Sometimes the best recipes are the most basic ones. Everyone should have a few simple preparation methods up their sleeves to ensure that good meals can be created without too much planning. This simple salad features our high protein Flourist Golden Quinoa and a few ingredients we almost aways have. Add optional roasted tomatoes on the side and you've got a simple, delicious meal.
Simple Quinoa Salad with Roasted Tomatoes
1 cup dry Flourist Golden Quinoa
1 cup cubed feta cheese
1/2 cup currants or raisins
1 bunch flat leaf parsley
1/4 cup Olive Oil
3 tbsp Red Wine vinegar
Salt to taste
Roasted Tomatoes
6 Roma Tomatoes, quartered lengthwise
Olive Oil
Salt
Black Pepper
Dried Oregano
The tomatoes can be made in advance, since they take some time and are best enjoyed at room temperature. Heat the oven to 400 degrees. Prepare a flat baking sheet with oil or a sheet of parchment.

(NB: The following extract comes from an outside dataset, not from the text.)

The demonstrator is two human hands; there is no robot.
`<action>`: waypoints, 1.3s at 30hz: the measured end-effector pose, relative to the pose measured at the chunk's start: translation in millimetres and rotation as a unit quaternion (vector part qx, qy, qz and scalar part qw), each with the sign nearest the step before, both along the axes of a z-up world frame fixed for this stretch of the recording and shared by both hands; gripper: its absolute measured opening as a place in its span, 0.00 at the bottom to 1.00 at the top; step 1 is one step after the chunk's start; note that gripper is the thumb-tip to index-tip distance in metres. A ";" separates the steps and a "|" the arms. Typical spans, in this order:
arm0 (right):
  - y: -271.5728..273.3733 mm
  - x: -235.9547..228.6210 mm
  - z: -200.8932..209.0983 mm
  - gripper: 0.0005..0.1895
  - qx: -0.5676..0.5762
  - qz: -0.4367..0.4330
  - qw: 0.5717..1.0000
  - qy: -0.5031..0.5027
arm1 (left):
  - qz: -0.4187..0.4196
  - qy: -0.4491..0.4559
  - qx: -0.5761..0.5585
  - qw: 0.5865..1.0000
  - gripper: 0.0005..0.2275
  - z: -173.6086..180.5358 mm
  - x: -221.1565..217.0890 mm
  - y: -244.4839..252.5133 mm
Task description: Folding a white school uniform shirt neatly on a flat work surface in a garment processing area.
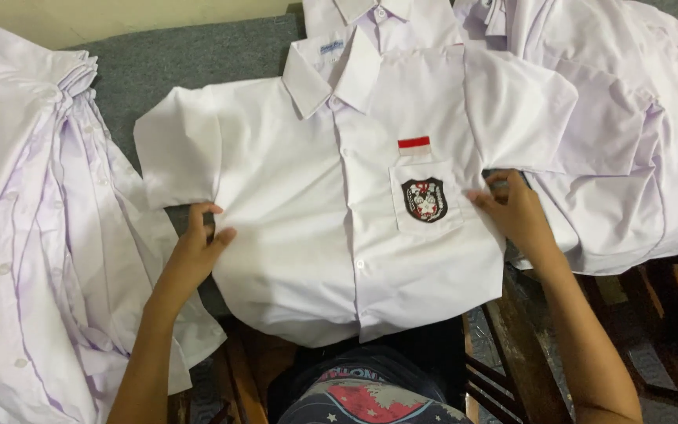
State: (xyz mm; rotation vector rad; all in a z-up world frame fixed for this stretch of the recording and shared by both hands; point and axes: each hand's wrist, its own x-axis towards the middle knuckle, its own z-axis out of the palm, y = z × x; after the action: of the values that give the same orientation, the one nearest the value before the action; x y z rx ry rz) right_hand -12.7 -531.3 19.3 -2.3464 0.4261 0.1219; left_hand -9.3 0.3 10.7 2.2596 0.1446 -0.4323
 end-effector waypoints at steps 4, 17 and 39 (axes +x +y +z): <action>1.1 -5.2 20.8 0.34 0.096 -0.023 0.992 0.077 | -0.014 0.084 0.063 0.994 0.25 61.3 -6.0 -17.9; -43.5 63.0 -36.1 0.24 0.552 -0.211 0.753 -0.290 | 0.384 -0.255 -0.397 0.794 0.40 -28.5 72.9 -1.1; -96.0 104.4 7.5 0.14 0.250 -0.081 0.907 -0.329 | 0.229 -0.382 -0.197 0.873 0.18 -76.0 175.6 122.1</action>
State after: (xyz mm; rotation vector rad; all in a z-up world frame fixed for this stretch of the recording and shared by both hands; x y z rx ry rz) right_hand 91.7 -627.3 26.9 -1.6993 0.2100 -0.5654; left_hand 166.3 122.5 -65.3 1.7551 0.1537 0.6373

Place the quartered tomato pieces on the oiled tray or the parchment. Lightly drizzle the tomatoes with olive oil. Sprinkle liberally with salt, black pepper and dried oregano.
Roast the tomatoes uncovered, for 30 minutes until starting to look dry but still juicy. It's a good idea to rotate the pan a few times to ensure even cooking. When ready, remove the tomatoes and let cool to room temperature.
Cook the quinoa according to package directions. While the quinoa cooks, chop the parsley and feta. Set aside the currants or raisins. When the quinoa is ready, fluff well with a fork to release the steam, and lay on a flat baking sheet to allow it to cool.
Once cool, combine the cooked quinoa, parsley, feta, currents, olive oil, red wine vinegar and salt to taste. Stir well, adjusting the salt as necessary. Serve with roasted tomatoes and more salt and pepper for the table.
We love this Olive Oil, or this Italian Olive Oil, this Red Wine Vinegar, and this Everyday Salt.
Comments
This is such a sneakily delicious salad. Perfect for end of summer over abundant tomatoes. I used some of our garden san marzano tomatoes which is similar to romas. Although for my own texture preferences I think I may cut them slightly smaller than quartered next time.
The only thing it’s missing is a bit of crunch. I added roasted pepitas/pumpkin seeds and they were perfect! I think sunflower seeds or very barely chopped nuts would be great too. The addition of the green from the roasted pumpkin seed really gave a 3rd dimension to the beautiful presentation of this salad.
It’s humble, but salty and juicy. Certainly simple, but in the most complimentary sense of the word.
This was PHENOMENAL! Have already shared the recipe — but not the dish!!—with many friends. Thank you!!!